1. Heart Beating and Oxygen Use Required
Aerobic or cardiovascular exercise requires you to be in constant motion to keep your heart rate elevated. You want to make your heart and lungs really work to consider your workout aerobic. We all do lots of activities that gets our blood pumping or makes us breathe harder, but cardiovascular exercise maximizes both by working our body to burn fat and build muscle while improving lung and heart function.
2. I Have to do What for How Long?
In a perfect world you should get cardio every day for 20 minutes to an hour to achieve the maximum benefit. But let's get real--not many people can find the time for that much exercise. Many exercise experts say any aerobic exercise is better than none and 3-4 days is acceptable. So you don't have to kill yourself to get the benefits of cardiovascular exercise and most of us can find 30 minutes a few days a week for this important part of an exercise routine.

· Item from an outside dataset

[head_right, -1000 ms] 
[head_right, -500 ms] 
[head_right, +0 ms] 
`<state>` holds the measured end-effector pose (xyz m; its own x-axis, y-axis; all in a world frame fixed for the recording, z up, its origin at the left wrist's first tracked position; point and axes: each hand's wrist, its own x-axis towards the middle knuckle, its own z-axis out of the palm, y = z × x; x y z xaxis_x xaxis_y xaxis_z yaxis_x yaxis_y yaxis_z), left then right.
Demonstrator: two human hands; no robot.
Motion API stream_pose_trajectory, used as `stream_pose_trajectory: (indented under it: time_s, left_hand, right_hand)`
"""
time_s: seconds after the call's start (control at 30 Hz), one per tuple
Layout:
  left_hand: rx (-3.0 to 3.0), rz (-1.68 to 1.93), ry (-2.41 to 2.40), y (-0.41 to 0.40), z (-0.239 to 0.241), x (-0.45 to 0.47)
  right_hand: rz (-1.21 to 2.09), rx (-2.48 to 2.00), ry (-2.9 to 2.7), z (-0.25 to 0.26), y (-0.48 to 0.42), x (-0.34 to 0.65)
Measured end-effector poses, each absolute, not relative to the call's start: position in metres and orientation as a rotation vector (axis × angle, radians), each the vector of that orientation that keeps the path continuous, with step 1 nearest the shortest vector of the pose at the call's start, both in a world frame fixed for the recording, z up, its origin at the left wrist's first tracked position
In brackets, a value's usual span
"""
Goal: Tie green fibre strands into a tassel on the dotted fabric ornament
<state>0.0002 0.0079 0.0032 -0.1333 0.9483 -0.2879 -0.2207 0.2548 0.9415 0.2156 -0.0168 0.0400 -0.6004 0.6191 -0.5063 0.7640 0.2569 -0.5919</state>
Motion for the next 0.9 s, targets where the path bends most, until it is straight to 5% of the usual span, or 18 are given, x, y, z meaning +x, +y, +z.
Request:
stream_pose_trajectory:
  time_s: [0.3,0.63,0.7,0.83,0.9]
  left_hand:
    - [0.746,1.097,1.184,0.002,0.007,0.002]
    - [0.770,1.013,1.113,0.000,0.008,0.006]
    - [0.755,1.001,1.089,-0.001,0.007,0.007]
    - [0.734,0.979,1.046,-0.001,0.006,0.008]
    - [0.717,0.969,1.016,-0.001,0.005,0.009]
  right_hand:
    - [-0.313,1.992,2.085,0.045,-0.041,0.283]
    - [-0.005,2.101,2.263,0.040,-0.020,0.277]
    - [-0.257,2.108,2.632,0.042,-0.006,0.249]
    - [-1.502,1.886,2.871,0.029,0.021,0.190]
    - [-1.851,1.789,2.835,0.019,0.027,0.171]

3. Get Your Big Muscles Moving
Cardiovascular exercise is often weight-bearing and uses your large muscles. Walking is the most popular exercise for aerobic activity but you have to really pick them up and put them down to achieve your target heart rate. Jogging makes this much easier but is also harder on your joints so you may want to opt for power walking if you have painful joints or feet. You can try some of the newest classes to get your aerobic activity like Zumba, a unique Latin dance inspired class, or kick boxing, which men find a little more palatable. The options for aerobic activity are wide so look into jump roping, skiing, racquet sports and machines like elliptical trainers or stair steppers. If you have joint disease or severe pain in the joints, consider swimming, bicycling or rowing.
4. Check Your Heart Rate for Rapid Results
It's important for you to keep the intensity of your aerobic exercise high enough to be in your target heart zone. To find your target heart rate subtract your age from 220 if you're male and 226 if you're female, then multiply this by .5 and .75. These two numbers are your target heart range. You want to stay at about 70% or lower of the highest number to get the most aerobic benefit from exercise.
5. Live Longer and Stronger
The benefits of getting your heart pumping include, most importantly, reducing your risk of heart disease. Cardiovascular exercise also improves blood triglyceride levels, heart function and muscle mass. All types of aerobic activity, but especially weight bearing, can reduce the risk of osteoporosis. Check with your doctor before starting any exercise program to begin safely so you can live longer and stronger.